Answer with a single number, the count of lines in the material below that contain the word "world".

=== Begin Enclosure ===

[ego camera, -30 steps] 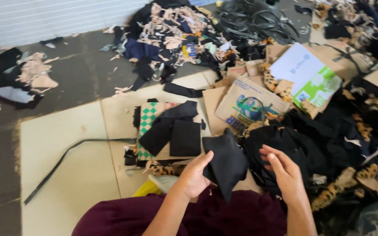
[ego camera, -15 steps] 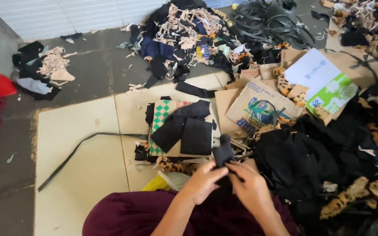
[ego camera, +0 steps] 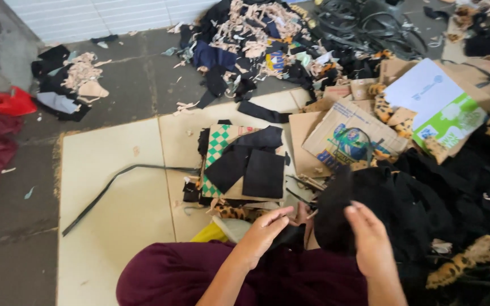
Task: The person sits on the floor and folds multiple pieces of black fabric by hand, stacking them on a cardboard base. The person then wraps the stack with a black strap and ties it into a knot.
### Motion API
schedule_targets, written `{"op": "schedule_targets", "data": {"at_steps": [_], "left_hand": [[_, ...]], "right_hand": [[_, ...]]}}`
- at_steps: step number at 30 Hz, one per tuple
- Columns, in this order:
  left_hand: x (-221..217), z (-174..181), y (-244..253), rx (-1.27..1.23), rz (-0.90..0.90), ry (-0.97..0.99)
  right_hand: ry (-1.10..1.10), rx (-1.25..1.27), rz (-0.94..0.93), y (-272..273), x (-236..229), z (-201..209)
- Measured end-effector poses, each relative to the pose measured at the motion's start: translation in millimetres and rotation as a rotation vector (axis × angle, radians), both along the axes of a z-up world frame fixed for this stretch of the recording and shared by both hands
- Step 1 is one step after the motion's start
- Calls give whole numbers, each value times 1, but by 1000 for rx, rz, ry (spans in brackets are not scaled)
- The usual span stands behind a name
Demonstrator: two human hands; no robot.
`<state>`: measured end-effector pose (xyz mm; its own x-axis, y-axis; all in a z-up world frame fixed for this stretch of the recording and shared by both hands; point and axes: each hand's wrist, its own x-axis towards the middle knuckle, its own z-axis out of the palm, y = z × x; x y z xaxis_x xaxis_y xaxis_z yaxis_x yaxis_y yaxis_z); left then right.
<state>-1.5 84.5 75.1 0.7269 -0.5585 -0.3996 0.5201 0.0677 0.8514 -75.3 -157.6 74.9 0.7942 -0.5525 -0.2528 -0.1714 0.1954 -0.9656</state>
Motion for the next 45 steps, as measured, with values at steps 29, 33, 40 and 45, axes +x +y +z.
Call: {"op": "schedule_targets", "data": {"at_steps": [29,33,40,45], "left_hand": [[16,-7,68,72,64,40],[40,-38,78,236,85,-106],[107,-57,90,648,211,-210],[136,-99,90,674,356,-423]], "right_hand": [[62,-379,1462,69,199,17],[-54,-389,1315,81,228,0],[-16,-826,1052,112,300,-66],[-133,-931,878,140,312,-46]]}}
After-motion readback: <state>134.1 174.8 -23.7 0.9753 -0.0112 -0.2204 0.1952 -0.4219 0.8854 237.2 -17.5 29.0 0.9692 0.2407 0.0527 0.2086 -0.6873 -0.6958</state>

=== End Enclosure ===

» ANSWER TO THIS EXERCISE: 2